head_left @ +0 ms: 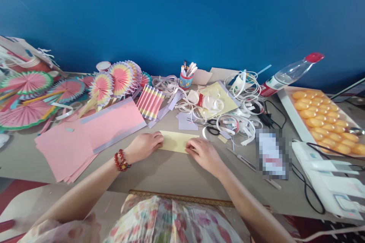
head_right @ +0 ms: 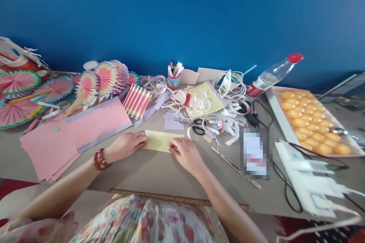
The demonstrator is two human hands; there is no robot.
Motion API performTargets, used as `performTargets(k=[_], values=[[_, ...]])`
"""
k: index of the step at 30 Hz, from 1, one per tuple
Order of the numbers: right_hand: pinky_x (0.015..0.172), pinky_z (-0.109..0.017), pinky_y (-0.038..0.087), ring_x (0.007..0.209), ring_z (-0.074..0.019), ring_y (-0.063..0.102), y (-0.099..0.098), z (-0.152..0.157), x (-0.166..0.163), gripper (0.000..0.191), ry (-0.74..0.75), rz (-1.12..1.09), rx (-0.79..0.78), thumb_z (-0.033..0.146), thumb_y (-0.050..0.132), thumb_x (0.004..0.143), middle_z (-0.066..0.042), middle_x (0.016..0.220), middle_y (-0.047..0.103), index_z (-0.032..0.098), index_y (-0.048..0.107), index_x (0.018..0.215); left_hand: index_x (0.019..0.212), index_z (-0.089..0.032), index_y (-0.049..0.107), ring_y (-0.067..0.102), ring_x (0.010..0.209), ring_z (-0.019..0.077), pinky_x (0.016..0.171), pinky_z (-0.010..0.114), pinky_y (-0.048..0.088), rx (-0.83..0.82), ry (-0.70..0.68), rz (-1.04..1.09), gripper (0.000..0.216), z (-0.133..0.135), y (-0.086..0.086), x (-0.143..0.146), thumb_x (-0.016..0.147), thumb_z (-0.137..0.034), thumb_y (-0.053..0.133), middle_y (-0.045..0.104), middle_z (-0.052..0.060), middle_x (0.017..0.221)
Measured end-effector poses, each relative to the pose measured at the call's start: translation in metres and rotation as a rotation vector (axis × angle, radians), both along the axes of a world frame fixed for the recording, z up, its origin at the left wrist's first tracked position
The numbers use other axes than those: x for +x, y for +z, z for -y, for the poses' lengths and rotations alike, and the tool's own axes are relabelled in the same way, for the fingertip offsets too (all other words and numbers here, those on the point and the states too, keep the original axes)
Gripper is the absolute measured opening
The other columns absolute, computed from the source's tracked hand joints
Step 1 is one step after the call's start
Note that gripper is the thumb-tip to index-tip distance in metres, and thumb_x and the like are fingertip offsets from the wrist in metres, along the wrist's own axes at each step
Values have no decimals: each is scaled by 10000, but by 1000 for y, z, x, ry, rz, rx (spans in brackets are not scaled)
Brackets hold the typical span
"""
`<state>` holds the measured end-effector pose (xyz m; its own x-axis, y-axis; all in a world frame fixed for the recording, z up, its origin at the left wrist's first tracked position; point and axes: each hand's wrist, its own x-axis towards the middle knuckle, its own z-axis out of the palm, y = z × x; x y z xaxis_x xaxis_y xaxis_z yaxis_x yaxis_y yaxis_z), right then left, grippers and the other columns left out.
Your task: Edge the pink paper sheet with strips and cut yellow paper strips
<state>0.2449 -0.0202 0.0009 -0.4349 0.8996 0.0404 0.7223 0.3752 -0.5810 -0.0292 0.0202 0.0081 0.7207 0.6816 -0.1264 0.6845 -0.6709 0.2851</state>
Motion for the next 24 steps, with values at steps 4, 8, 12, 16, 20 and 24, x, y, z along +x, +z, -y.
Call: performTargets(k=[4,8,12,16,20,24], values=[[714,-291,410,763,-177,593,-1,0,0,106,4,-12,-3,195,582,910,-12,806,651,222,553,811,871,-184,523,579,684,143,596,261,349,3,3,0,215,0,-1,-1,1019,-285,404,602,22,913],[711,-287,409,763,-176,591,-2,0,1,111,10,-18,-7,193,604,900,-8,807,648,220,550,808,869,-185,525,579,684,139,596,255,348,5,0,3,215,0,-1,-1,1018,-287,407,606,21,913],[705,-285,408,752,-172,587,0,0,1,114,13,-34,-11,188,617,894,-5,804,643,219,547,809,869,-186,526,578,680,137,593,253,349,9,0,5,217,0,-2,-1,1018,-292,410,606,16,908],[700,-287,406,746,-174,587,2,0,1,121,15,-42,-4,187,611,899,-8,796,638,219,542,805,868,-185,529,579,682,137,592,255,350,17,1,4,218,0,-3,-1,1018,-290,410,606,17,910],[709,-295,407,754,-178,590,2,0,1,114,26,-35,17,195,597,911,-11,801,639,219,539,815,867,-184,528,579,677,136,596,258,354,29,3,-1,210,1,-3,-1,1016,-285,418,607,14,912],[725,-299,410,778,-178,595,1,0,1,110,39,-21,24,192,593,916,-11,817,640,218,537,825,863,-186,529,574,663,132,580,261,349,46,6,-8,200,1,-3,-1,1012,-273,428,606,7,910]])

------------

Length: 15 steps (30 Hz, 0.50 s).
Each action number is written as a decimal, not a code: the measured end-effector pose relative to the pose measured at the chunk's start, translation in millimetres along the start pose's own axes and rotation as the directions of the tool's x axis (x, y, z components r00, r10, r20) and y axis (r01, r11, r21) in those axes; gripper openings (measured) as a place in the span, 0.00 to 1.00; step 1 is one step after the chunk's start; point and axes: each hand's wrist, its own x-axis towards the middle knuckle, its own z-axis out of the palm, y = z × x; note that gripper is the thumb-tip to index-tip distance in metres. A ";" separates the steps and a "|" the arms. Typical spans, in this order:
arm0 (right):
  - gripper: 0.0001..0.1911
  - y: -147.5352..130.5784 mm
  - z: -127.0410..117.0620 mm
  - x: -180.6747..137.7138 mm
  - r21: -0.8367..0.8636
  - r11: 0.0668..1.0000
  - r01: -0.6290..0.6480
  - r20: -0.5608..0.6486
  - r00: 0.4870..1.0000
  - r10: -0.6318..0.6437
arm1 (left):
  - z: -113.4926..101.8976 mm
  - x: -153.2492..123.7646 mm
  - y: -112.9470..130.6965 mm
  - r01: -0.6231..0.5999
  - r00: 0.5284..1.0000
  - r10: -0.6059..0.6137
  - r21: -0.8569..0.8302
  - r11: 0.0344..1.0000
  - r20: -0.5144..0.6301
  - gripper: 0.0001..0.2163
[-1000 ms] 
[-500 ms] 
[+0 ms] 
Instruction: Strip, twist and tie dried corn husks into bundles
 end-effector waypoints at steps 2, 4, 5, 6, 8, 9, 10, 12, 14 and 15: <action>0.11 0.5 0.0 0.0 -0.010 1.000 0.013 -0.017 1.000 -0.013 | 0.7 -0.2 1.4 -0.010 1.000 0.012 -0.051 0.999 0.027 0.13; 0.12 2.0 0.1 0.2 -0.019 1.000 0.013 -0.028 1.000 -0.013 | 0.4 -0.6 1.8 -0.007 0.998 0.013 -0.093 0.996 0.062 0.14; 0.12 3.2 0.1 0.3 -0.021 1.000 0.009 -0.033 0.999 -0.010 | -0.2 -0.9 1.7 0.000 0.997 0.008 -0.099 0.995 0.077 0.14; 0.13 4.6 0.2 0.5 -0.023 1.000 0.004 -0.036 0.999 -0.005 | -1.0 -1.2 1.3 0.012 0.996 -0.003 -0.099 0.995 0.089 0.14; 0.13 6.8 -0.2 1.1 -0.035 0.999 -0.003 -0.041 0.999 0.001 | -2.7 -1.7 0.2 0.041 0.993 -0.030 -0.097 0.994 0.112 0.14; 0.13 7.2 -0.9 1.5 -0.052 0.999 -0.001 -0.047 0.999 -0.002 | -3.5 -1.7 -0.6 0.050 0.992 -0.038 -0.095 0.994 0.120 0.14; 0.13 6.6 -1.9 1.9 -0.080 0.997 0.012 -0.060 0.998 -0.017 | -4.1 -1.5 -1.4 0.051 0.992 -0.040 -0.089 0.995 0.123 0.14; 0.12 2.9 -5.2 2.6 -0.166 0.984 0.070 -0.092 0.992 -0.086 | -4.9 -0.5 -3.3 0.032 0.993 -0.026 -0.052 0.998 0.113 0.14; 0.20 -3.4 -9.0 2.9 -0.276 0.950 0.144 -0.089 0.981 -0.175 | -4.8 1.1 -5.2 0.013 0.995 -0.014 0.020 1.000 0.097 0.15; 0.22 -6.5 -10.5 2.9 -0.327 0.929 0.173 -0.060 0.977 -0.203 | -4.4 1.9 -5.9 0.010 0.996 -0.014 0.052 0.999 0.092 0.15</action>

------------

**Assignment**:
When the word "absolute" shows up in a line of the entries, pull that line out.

**The completed task**:
Gripper is the absolute measured opening
The other columns absolute, computed from the source's tracked hand joints

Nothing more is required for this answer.